*WORK INSTRUCTION:* Exactly the lines from the start of the data below through the line containing "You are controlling" must be returned, and no others.

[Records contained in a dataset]
· · ·
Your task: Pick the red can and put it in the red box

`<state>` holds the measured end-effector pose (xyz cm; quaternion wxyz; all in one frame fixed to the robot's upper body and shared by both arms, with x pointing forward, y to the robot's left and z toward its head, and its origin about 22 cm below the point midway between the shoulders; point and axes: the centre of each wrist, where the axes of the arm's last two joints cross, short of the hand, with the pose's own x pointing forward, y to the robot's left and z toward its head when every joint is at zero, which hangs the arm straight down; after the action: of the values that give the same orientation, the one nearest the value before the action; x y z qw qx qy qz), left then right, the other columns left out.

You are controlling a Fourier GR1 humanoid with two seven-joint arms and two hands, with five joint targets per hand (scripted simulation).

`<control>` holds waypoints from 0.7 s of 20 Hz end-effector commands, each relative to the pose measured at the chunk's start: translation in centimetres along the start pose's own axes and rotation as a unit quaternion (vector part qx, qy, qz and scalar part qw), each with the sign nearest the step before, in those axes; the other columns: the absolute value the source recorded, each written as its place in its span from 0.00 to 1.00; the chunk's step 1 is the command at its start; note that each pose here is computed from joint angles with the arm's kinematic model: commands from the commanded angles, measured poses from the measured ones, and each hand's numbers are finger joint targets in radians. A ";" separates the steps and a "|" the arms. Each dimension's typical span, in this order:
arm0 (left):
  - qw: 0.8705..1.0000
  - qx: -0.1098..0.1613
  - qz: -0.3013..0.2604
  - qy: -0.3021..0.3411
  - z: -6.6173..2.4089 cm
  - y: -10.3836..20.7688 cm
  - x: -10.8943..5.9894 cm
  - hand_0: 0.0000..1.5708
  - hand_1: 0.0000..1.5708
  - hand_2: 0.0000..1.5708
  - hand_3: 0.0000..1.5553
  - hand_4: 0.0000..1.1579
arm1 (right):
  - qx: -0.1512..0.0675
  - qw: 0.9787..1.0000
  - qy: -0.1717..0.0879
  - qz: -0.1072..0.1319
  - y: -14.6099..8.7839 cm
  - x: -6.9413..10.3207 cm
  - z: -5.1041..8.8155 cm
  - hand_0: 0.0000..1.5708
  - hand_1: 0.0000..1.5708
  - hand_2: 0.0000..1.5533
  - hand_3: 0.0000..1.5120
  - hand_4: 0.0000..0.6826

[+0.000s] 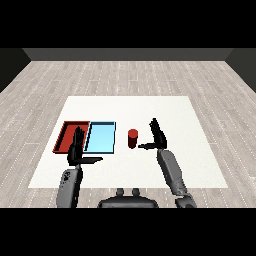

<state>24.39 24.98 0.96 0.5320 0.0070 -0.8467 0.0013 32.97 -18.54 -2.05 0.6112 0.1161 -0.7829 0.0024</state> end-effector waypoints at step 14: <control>1.000 -0.002 0.024 -0.006 1.52 1.3 0.5 0.00 0.00 0.00 0.00 0.00 | -0.007 1.000 0.016 -0.024 4.3 -3.5 -0.9 0.00 0.00 0.00 0.00 0.00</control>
<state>24.54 25.28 0.99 0.5301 -0.0104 -0.8478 0.0100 33.43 -14.81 -4.43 0.6209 0.1353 -0.7721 -0.0079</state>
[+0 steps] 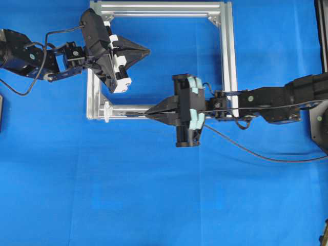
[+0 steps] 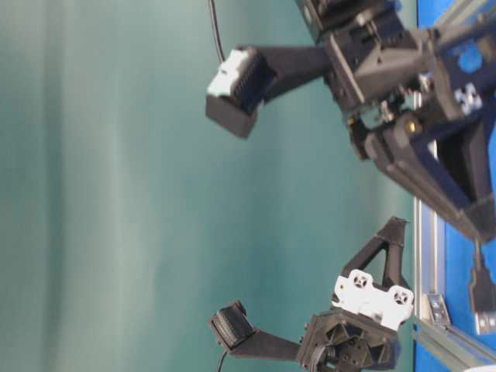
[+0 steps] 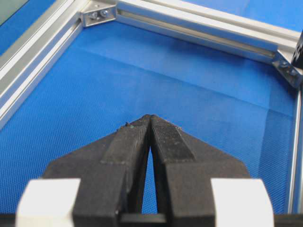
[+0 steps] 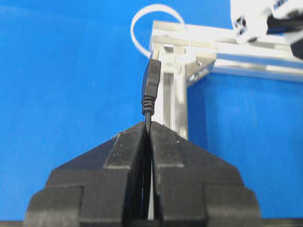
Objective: Insert the wire through the string loop located on the left side.
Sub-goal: 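Move the right gripper left, pushing the plug through the white zip-tie loop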
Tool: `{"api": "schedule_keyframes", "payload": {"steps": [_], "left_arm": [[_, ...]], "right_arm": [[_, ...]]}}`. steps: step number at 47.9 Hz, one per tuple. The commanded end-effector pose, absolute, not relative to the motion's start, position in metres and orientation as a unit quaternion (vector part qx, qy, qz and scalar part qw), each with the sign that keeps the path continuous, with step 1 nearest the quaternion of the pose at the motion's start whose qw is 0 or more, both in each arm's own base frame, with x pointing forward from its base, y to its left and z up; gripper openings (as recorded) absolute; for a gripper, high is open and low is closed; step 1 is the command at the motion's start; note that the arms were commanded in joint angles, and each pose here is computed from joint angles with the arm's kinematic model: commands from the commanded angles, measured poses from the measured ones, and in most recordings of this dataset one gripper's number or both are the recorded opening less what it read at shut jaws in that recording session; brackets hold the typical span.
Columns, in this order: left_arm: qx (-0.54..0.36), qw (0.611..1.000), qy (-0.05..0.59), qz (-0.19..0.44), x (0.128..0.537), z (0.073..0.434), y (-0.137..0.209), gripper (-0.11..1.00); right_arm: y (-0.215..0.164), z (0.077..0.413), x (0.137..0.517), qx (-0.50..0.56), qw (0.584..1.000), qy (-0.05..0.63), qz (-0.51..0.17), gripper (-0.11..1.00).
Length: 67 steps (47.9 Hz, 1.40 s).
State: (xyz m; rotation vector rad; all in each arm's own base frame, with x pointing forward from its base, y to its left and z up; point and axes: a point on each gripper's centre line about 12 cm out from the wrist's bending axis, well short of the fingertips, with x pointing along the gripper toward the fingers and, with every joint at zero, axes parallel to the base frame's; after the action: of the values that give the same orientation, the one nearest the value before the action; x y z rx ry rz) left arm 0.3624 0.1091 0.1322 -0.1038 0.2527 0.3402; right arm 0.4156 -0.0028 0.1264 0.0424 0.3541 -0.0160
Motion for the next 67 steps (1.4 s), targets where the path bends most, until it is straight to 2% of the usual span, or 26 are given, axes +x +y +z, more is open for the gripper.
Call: {"api": "schedule_keyframes", "payload": {"steps": [1,13,67], "left_arm": [[-0.049,0.979,0.102,0.168,0.3645,0.1477,0.1101,0.0],[-0.049,0.979,0.103,0.168,0.3641,0.1473,0.11,0.0],[-0.049,0.979,0.101,0.168,0.3649,0.1481,0.1103,0.0]], "right_arm": [[-0.0063,0.14,0.4272,0.023,0.987,0.156,-0.012,-0.01],[-0.0103,0.1318,0.4351,0.023,0.985,0.169,-0.016,-0.01],[-0.0103,0.132,0.435,0.023,0.986,0.167,-0.016,-0.01]]}}
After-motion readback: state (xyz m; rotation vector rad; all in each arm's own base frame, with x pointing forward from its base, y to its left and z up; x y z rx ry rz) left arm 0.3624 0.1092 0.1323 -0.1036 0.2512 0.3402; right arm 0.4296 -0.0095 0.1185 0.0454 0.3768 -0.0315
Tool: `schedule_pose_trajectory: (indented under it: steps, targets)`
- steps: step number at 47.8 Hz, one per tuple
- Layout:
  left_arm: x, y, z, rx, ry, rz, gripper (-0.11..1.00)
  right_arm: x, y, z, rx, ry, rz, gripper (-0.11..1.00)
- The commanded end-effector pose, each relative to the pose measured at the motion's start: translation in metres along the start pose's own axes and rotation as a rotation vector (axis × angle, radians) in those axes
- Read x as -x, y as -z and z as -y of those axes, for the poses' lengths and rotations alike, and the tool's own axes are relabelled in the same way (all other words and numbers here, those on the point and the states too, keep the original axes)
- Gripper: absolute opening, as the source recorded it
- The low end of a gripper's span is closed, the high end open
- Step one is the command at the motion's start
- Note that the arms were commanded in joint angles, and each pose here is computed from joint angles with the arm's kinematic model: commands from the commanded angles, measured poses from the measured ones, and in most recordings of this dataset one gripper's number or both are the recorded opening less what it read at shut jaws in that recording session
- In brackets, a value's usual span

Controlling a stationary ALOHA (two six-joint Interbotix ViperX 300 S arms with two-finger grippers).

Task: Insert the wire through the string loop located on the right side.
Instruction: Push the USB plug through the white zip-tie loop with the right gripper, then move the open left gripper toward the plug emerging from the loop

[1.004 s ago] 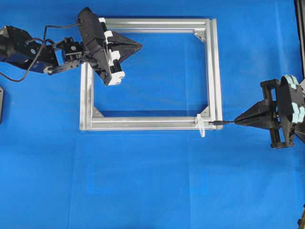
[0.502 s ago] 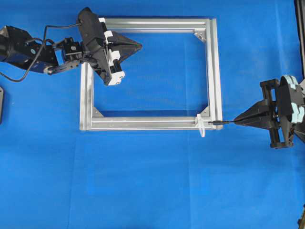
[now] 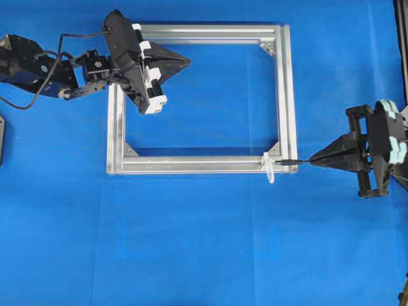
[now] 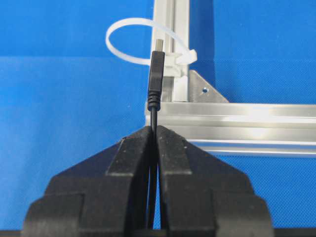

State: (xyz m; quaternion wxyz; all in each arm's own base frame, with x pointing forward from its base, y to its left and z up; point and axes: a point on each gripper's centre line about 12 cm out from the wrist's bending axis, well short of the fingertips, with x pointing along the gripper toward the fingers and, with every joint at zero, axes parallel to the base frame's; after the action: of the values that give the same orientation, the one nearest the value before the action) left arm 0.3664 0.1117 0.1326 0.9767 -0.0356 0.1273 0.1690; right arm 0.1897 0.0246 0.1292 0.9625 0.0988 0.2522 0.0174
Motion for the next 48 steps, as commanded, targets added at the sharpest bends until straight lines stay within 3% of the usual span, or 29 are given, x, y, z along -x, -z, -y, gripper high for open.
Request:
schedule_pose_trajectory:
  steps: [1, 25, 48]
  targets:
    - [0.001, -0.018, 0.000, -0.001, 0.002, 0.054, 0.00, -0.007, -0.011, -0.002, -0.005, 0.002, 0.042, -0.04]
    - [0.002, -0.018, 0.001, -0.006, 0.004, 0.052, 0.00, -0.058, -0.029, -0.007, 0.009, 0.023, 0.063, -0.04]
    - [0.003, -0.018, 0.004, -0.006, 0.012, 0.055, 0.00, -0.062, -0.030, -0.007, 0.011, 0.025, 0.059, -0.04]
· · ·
*TASK SOLUTION:*
Your task: Pick the red can and put it in the red box

`<state>` holds the measured end-effector pose (xyz cm; quaternion wxyz; all in one frame fixed to the robot's upper body and shared by both arms, with x pointing forward, y to the robot's left and z toward its head, and its origin about 22 cm below the point midway between the shoulders; point and axes: the centre of each wrist, where the axes of the arm's last two joints cross, short of the hand, with the pose's own x pointing forward, y to the robot's left and z toward its head when every joint is at zero, which hangs the arm straight down; after the action: of the values that give the same orientation, the one nearest the value before the action; x y z qw qx qy qz), left then right, the other columns left out.

You are controlling a Fourier GR1 humanoid with two seven-joint arms and two hands, with five joint targets per hand (scripted simulation).

This is the complete answer.